Source code for halotools.empirical_models.abunmatch.conditional_abunmatch_bin_based

""" Module storing the Numpy kernel for conditional abundance matching
"""
import numpy as np
from astropy.utils import NumpyRNGContext
from ...utils import inverse_transformation_sampling as its
from ...utils import unsorting_indices


__author__ = ('Andrew Hearin', 'Duncan Campbell')
__all__ = ('conditional_abunmatch_bin_based', 'randomly_resort')



[docs]
def conditional_abunmatch_bin_based(haloprop, galprop, sigma=0., npts_lookup_table=1000, seed=None):
    """ Function used to model a correlation between two variables,
    ``haloprop`` and ``galprop``, using conditional abundance matching (CAM).

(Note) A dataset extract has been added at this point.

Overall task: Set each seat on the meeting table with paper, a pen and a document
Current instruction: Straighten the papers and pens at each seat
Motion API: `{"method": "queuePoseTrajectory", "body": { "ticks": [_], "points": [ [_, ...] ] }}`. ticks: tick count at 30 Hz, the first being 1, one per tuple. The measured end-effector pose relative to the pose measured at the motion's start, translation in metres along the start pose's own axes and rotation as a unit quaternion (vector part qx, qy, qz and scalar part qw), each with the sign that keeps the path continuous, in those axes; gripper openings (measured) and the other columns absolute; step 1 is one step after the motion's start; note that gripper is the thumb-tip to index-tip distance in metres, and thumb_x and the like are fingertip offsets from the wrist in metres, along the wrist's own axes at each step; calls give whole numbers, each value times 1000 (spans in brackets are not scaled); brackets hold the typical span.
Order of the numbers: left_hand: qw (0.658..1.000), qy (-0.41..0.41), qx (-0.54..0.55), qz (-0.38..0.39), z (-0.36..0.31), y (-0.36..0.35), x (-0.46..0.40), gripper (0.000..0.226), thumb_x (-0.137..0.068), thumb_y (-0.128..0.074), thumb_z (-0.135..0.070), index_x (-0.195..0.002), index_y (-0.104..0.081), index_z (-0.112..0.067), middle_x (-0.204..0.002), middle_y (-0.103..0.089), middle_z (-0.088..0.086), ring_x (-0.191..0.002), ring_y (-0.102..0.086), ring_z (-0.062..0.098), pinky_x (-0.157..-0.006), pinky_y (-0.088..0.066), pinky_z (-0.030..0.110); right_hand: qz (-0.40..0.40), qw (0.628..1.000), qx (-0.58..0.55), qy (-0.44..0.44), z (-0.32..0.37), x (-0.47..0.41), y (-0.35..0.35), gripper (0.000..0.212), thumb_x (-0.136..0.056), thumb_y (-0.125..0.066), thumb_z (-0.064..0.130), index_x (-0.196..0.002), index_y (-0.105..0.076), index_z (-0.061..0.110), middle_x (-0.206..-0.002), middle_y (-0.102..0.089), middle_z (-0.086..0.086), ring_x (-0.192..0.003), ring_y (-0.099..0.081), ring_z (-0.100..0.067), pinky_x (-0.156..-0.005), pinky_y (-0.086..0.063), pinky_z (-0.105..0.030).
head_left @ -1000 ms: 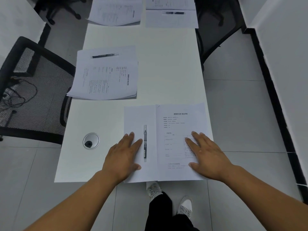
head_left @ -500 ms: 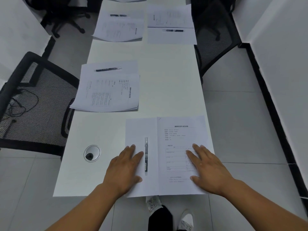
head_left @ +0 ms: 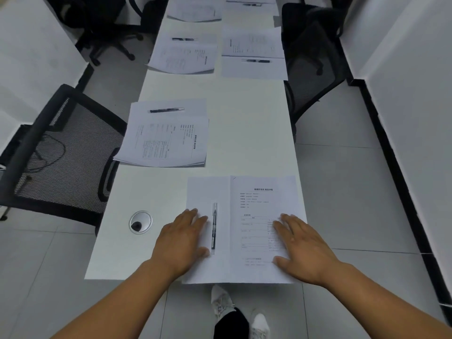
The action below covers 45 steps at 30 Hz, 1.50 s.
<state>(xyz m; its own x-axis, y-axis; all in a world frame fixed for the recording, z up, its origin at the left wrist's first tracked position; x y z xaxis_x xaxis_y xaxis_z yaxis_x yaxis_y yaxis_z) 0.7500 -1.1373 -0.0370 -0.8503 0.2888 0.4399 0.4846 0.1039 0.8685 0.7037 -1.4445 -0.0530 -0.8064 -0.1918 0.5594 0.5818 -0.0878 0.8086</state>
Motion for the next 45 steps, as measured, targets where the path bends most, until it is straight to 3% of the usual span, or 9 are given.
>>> {"method": "queuePoseTrajectory", "body": {
  "ticks": [15,23,27,32,40,45],
  "points": [
    [982,46,-9,-181,-56,104,103,70,-106,-55,-56,-169,-32,-34,-179,-23,-2,-163,-30,20,-127,-35,40,-122,988,-20,97,74,62,103,84,-103,-43,61,-171,-7,27,-179,-3,2,-165,-4,-19,-132,-6,-36],
    [963,104,-23,-246,-26,145,194,66,-107,-55,-50,-167,-36,-31,-177,-28,-1,-159,-37,18,-126,-34,39,-187,966,-17,178,167,98,147,82,-100,-44,63,-169,-17,28,-176,-19,5,-161,-20,-18,-131,-20,-36],
    [954,127,-14,-273,-3,159,229,67,-108,-53,-51,-168,-31,-34,-178,-24,-5,-164,-25,17,-128,-30,39,-209,956,3,208,216,120,165,81,-99,-44,64,-168,-20,29,-174,-22,7,-159,-24,-17,-130,-22,-35],
    [936,152,-9,-316,43,202,292,66,-108,-52,-48,-168,-27,-35,-179,-19,-6,-164,-22,16,-129,-27,38,-243,940,14,240,306,141,195,81,-98,-47,64,-167,-19,32,-174,-20,8,-159,-23,-19,-131,-23,-37],
    [921,187,-30,-341,177,252,403,72,-108,-50,-53,-170,-18,-37,-180,-14,-6,-164,-19,17,-132,-21,43,-290,912,-5,291,504,158,211,81,-96,-50,62,-166,-26,31,-171,-26,11,-156,-27,-12,-127,-25,-29],
    [916,202,-18,-347,255,281,449,73,-107,-50,-55,-171,-18,-37,-180,-14,-6,-164,-21,18,-132,-24,46,-307,906,-23,291,589,163,228,81,-94,-51,63,-165,-24,34,-170,-25,14,-156,-26,-10,-128,-27,-30]
  ]
}}
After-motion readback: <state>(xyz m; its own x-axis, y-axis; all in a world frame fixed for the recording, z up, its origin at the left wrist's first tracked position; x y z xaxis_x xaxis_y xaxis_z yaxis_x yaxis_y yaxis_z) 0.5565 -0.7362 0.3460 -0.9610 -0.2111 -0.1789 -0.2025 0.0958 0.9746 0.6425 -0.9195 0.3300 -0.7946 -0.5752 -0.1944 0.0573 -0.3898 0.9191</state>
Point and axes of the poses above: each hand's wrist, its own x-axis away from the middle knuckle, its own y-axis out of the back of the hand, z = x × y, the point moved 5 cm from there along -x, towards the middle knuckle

    The input ``galprop`` defines a PDF of the desired galaxy property being modeled.
    We will use the `~halotools.utils.monte_carlo_from_cdf_lookup` function to generate
    Monte Carlo realizations of this input PDF. If there are ``num_halos`` in the input
    ``haloprop`` array, we will draw ``num_halos`` times from this input PDF,
    and we will do so in such a way that larger values of ``galprop`` will be associated
    with larger values of ``haloprop``. The returned array will thus be a Monte Carlo realization
    of the input ``galprop`` distribution, but a correlation between the halo property and galaxy property
    has been introduced. The strength of this correlation can be controlled with the input ``sigma``.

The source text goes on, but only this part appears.